--- Exercise input Enclosed Below ---

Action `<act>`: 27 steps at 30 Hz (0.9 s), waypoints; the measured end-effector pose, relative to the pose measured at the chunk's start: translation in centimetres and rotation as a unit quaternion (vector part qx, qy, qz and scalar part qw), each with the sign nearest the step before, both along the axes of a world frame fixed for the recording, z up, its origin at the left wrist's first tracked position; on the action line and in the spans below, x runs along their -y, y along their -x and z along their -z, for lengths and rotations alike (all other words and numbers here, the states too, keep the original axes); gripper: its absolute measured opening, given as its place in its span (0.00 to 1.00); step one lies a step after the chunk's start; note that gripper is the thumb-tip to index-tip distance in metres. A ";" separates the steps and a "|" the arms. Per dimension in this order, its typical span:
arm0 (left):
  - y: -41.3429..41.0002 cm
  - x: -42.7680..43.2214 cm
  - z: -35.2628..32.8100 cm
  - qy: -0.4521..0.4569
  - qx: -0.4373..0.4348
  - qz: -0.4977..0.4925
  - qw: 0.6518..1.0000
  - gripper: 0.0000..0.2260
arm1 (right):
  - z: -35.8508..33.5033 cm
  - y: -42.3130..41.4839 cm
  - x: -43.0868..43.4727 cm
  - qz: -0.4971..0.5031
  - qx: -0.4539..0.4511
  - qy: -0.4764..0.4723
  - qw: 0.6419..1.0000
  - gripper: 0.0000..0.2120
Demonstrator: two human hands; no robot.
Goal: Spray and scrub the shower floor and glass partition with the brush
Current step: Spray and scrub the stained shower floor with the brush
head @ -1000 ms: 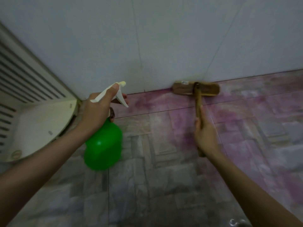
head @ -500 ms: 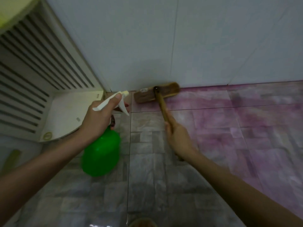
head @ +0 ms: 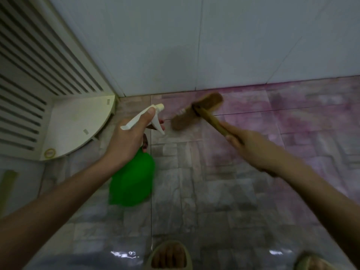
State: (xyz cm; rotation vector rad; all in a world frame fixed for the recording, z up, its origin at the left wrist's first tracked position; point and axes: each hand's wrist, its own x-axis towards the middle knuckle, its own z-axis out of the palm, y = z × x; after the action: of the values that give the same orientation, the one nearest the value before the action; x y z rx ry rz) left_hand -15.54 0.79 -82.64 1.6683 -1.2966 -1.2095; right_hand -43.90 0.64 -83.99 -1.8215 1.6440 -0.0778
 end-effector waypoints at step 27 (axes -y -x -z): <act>15.7 5.4 -1.4 0.028 -0.026 0.164 0.986 0.11 | -4.2 14.6 -8.6 0.232 -0.053 -0.081 0.968 0.20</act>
State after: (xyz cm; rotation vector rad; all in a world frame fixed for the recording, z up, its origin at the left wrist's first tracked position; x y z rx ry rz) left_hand -31.23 -4.58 -81.19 1.4102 -1.6007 -1.3812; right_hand -58.49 9.29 -79.83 -1.3117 2.0607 -0.0481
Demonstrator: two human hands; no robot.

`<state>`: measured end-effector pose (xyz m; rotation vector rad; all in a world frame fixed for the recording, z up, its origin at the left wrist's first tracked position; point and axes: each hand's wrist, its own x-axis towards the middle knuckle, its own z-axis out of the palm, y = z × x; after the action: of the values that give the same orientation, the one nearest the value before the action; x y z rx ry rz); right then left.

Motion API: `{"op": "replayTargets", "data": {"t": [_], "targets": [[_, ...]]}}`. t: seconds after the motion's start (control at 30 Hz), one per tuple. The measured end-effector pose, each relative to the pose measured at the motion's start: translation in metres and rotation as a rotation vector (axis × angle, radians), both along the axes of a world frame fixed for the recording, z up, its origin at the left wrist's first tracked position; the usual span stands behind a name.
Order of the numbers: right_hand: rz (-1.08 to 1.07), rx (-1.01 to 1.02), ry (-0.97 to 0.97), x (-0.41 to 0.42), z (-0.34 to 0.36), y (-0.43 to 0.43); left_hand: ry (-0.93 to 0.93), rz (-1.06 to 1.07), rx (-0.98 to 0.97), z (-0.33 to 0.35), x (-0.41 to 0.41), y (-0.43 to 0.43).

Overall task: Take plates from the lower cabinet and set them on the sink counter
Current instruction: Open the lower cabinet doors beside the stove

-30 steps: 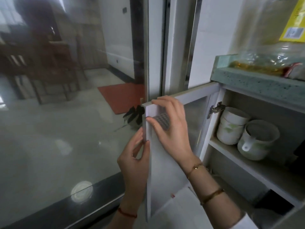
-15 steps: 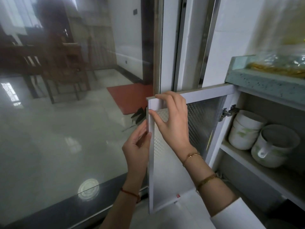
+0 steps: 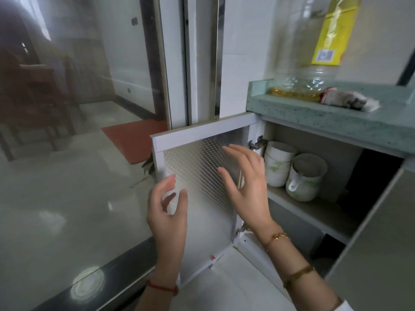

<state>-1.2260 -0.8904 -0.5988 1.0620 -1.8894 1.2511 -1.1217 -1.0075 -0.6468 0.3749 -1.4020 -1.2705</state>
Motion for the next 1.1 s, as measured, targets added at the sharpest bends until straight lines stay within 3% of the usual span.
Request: {"op": "replayTargets", "data": {"t": [0.23, 0.5, 0.83, 1.1], "targets": [[-0.270, -0.019, -0.018, 0.013, 0.002, 0.093, -0.111, -0.692, -0.025, 0.023, -0.033, 0.078], [-0.631, -0.042, -0.026, 0.013, 0.003, 0.177, -0.254, -1.155, -0.075, 0.026, -0.099, 0.148], [-0.990, -0.009, -0.035, -0.008, 0.017, 0.228, -0.349, -1.388, -0.261, 0.054, -0.193, 0.232], [-1.086, 0.064, -0.115, -0.027, 0.031, 0.224, -0.321, -1.499, -0.199, 0.054, -0.218, 0.255]]}}
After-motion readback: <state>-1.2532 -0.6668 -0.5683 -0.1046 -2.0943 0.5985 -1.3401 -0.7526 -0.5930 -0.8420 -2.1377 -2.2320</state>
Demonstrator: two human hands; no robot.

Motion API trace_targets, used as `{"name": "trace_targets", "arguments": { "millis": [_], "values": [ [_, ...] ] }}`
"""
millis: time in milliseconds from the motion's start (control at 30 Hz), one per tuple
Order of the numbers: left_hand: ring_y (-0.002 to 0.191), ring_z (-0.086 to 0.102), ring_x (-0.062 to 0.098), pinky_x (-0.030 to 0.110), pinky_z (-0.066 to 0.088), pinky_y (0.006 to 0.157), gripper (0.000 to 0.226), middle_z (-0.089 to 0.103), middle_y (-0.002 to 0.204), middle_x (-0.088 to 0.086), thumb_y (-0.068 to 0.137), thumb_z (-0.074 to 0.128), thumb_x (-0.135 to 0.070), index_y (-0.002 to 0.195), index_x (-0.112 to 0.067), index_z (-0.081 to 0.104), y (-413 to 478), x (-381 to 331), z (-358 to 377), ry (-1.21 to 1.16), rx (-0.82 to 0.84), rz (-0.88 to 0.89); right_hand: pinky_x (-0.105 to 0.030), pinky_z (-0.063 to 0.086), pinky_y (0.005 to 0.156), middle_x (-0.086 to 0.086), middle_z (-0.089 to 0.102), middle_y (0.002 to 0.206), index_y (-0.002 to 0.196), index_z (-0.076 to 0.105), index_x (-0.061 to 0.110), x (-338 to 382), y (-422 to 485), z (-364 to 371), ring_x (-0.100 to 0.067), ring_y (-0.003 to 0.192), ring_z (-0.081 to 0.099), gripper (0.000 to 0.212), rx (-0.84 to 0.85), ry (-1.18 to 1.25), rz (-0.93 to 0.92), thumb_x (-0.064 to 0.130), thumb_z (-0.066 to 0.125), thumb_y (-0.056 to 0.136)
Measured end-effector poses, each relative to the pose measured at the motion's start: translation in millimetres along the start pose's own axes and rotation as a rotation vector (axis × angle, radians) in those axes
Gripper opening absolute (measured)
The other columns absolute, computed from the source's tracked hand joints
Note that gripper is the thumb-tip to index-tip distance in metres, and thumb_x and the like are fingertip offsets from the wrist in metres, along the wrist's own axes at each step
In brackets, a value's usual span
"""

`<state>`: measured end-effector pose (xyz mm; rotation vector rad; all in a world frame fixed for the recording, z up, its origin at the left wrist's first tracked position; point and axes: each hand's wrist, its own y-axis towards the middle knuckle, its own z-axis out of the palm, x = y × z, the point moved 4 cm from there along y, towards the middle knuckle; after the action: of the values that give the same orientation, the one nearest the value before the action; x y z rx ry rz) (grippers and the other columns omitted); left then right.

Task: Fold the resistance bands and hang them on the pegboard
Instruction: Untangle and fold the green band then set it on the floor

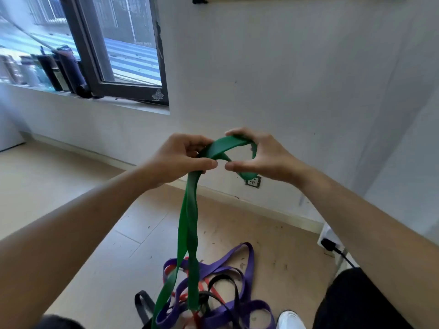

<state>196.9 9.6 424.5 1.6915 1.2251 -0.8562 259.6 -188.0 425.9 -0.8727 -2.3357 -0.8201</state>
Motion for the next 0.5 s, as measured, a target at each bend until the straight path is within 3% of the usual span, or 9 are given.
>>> {"name": "trace_targets", "arguments": {
  "millis": [67,133,267,400,500],
  "values": [
    [0.091,0.074,0.034,0.038,0.064,0.083,0.034,0.075,0.102,0.018,0.083,0.077,0.001,0.107,-0.023,0.072,-3.1,3.1,-0.6,0.007,-0.014,0.010,-0.022,0.045,0.098,0.007,0.063,0.127,0.137,0.060,0.021,5.8,4.8,0.6,-0.006,0.116,0.058,0.070,-0.031,-0.146,-0.100,0.042,0.087,0.075],
    [0.094,0.074,0.035,0.039,0.063,0.085,0.034,0.076,0.100,0.014,0.083,0.077,0.000,0.109,-0.022,0.072,-4.2,11.2,-1.1,0.000,-0.009,-0.004,-0.032,0.051,0.098,0.004,0.069,0.123,0.136,0.062,0.017,7.4,7.2,5.9,-0.010,0.111,0.064,0.067,-0.033,-0.256,-0.186,0.043,0.083,0.078],
    [0.092,0.074,0.026,0.036,0.062,0.085,0.033,0.077,0.096,0.006,0.085,0.076,-0.001,0.112,-0.020,0.073,-0.8,28.7,-0.8,0.000,0.011,-0.027,-0.038,0.059,0.080,0.003,0.075,0.110,0.134,0.063,0.019,2.4,4.5,25.5,-0.014,0.089,0.071,0.050,-0.010,-0.367,-0.280,0.037,0.075,0.088],
    [0.086,0.071,0.029,0.047,0.058,0.088,0.036,0.075,0.093,0.014,0.084,0.079,-0.002,0.114,-0.019,0.069,1.8,57.5,9.4,-0.091,-0.012,-0.069,-0.024,0.055,0.083,0.006,0.073,0.101,0.119,0.069,0.016,-19.2,6.6,40.8,-0.007,0.090,0.069,0.034,0.030,-0.126,-0.071,0.024,0.078,0.088],
    [0.083,0.069,0.028,0.047,0.056,0.085,0.039,0.074,0.091,0.018,0.082,0.080,0.001,0.115,-0.016,0.065,7.5,73.7,15.6,-0.111,0.017,-0.074,-0.025,0.056,0.083,0.003,0.074,0.097,0.114,0.070,0.014,-36.0,8.4,49.8,-0.009,0.089,0.071,0.030,0.152,0.051,0.049,0.020,0.080,0.087]
  ]
}}
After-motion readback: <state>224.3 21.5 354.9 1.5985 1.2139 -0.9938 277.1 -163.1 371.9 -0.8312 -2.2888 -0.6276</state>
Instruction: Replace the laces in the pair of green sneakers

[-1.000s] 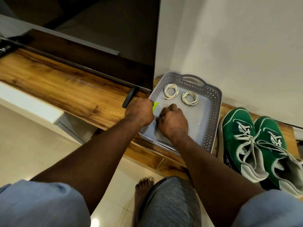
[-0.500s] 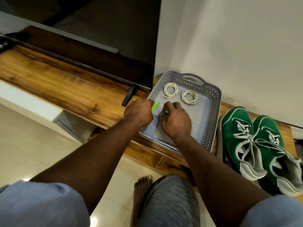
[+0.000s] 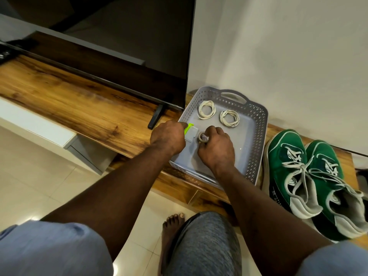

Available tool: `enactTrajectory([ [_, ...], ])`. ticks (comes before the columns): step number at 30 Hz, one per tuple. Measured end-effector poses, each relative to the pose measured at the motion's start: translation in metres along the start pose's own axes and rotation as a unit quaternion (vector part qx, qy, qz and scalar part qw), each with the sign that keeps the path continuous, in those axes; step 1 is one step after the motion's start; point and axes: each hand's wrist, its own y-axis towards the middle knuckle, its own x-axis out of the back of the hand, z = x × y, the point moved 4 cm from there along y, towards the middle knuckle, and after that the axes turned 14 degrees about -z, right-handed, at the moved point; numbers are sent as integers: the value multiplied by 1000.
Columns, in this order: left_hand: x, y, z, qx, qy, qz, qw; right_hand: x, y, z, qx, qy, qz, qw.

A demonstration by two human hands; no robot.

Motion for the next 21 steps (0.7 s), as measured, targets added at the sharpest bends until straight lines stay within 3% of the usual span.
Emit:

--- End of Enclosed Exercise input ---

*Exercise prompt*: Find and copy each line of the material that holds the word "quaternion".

*The completed task*:
Action `<act>`: 27 steps at 30 Hz (0.9 s), waypoints; the measured end-effector pose, relative to the pose measured at the chunk's start: translation in centimetres and rotation as a unit quaternion (vector part qx, qy, qz and scalar part qw), each with the sign nearest the step before, both along the axes of a world frame fixed for the recording, z up, its origin at the left wrist's first tracked position; on the action line and in the spans below, x runs along their -y, y along their -x and z along their -z, for lengths and rotations alike (all other words and numbers here, the states too, keep the original axes); gripper: its absolute measured opening, given as its place in its span (0.00 to 1.00); step one lies a step after the chunk's start; note that gripper is the thumb-tip to index-tip distance in metres. A ";" separates the steps and a "|" the arms. Per dimension in this order, its typical span:
Available tool: `enactTrajectory([ [_, ...], ])`. ticks (comes before the columns): step number at 30 Hz, one per tuple. Measured end-effector poses, each relative to the pose measured at the motion's start: translation in metres along the start pose's own axes and rotation as a unit quaternion (vector part qx, qy, qz and scalar part qw), each with the sign that keeps the path continuous, in those axes; step 1 is one step after the motion's start; point and axes: each hand's wrist, its own y-axis towards the middle knuckle, its own x-axis out of the back of the hand, z = x × y, the point moved 4 cm from there along y, towards the middle knuckle, and after that the axes turned 14 degrees about -z, right-handed, at the moved point; numbers are sent as integers: the value multiplied by 1000.

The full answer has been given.